Maybe you value fairness or opportunity or compassion or wisdom. What is a core value that leads you to have these strong feelings? We only have strong feelings about things that really matter to us. So the invitation here is to consider what matters to you. If justice matters, if fairness matters, if kindness matters, if security, safety matter, if nature matters.
And you make some space for that value, treasure that value, even savor that value. Perhaps there is an image that arises in your mind’s eye associated with that particular value. Perhaps if it’s a nature, there is a favorite place in nature that brings you joy and satisfaction. Maybe calling to mind that place. If you are somehow feeling unsafe, insecure where you are because you value safety and security. Where is a place that you feel safe and secure?
If you’re valuing fairness, opportunity, what is it that represents these qualities, these values when you call them to mind. Maybe you can visualize a world that is fair.
Whatever that may mean for you, a situation that becomes equitable to all those involved. I think yourself feel what it feels like to fully embrace this deeply held value.
Maybe noticing how it feels in your body.
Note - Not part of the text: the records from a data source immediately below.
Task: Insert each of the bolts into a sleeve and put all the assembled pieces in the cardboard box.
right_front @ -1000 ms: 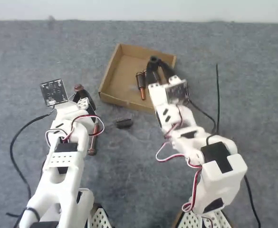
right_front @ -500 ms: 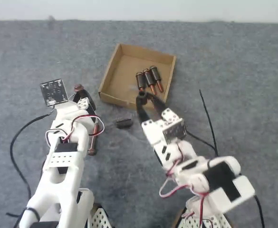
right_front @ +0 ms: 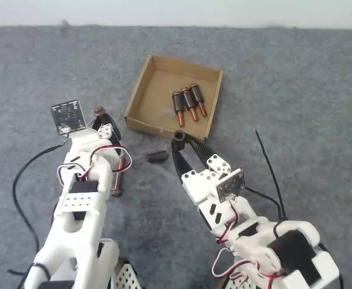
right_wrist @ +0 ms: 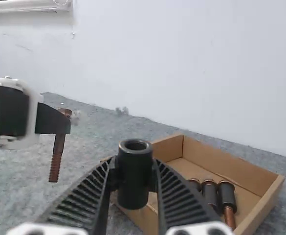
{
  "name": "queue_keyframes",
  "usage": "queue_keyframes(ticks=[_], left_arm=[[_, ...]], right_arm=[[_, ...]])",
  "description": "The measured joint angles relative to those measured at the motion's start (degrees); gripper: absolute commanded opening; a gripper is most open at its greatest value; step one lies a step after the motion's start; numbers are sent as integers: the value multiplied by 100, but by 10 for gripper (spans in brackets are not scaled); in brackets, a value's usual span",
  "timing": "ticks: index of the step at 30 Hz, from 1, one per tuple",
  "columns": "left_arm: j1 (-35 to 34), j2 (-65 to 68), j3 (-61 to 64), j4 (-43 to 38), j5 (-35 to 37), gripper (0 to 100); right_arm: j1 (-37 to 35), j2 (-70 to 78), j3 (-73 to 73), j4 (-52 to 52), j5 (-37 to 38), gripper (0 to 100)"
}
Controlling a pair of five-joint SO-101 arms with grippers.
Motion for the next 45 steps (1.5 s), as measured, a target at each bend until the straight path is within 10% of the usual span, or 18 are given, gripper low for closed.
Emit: queue_keyframes(ticks=[45], left_arm=[[2084,-3815,1556,413,35,12]], right_arm=[[-712,1855,-642,-18,-26,6]])
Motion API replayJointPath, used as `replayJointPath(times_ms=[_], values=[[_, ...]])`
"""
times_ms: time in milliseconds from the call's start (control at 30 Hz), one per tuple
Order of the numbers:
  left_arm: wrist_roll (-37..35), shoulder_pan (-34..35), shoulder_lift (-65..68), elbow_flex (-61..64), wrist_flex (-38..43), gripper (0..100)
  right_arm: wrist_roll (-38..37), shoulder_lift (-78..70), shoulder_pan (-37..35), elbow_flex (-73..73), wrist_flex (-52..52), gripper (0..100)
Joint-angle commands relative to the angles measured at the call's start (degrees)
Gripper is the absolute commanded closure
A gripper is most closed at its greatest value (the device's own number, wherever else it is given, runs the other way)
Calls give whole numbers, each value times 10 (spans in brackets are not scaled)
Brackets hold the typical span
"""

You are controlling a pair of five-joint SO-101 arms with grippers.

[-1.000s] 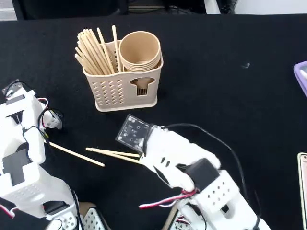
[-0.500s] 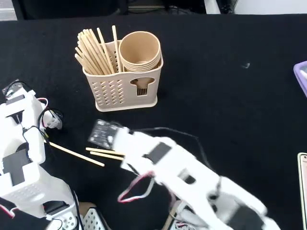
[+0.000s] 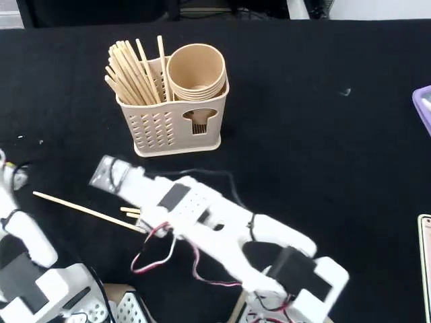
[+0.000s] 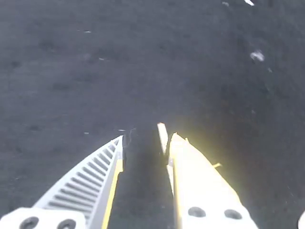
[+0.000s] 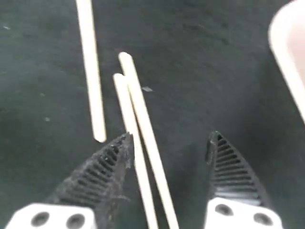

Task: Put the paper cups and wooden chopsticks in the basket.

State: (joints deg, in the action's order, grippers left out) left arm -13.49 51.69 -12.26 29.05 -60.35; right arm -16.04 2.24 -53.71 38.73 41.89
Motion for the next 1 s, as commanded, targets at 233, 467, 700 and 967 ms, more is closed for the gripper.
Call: replayJointPath(times_ms=[233, 467, 700, 967], values=[[-6, 29, -17, -7, 11, 837, 4, -124, -36, -89, -42, 751], [-6, 29, -14, -7, 11, 837, 4, -122, -30, -115, -6, 750], [-6, 29, -14, -7, 11, 838, 27, -29, -28, -110, 38, 750], [-6, 29, -19, 1, 14, 838, 33, -68, -68, -49, -62, 750]])
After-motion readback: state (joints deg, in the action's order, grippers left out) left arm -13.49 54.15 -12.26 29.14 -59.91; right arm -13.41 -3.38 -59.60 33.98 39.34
If you’d like, consider going just a little bit deeper and a little bit further back into your history and considering how did you come to hold this value?
Who influenced you?
What events led you to this place?
Who inspired you?
How were you inspired to hold this value of justice or fairness or compassion or kindness.
What were the experiences?
Who were the people?
How did you come to be in this place of treasuring this value?
And finally, considering this possibility, with this value firmly entrenched in your heart, you’re merely held in your mind and your mind’s eye honoring the roots, the contributors to this important value, this thing that you hold so precious and sacred in your heart.
Can you let it strengthen you? Empower you? Embolden you to find a way forward to do whatever it is within your power to do, to align with this value. Even when it feels like the task is insurmountable is too huge, what is the one small step that you might be able to take in your own world in service of this deeply held value? And can you feel strengthened by making space for this value? Maybe making a vow to yourself to remind yourself of this value every day to keep you strong, resolved, committed to what is most important to you. This does not have to be a passive exercise. This is reminding us of what strengthens us, what supports us, what means something to us, and provides a guide for how to manifest it in the world, in whatever form, being empowered by embracing and savoring our values, rather than becoming overwhelmed by the enormity of the task and the things that we cannot change just now.
Taking a moment to drop into this body to breathe, to appreciate this being human, to appreciate these deeply held, deeply important values, to savor and appreciate them and let them energize us, to be the change we wish to see in the world, to quote Mahatma Gandhi. Coming from a place of kindness and compassion for others and especially for ourselves.
And as you’re ready, if your eyes have been closed, allowing them to open, give yourself a little time to pause and reflect and consider returning to this savoring our values practice from time to time to touch in, to reconnect to what’s most important to us underneath the suffering and the struggle, the things that we wish for in our lives, in our society, in our planet, reconnecting to this inner strength and letting it empower us to do whatneeds to be done, what is possible to be done, and perhaps letting go of what we cannot change.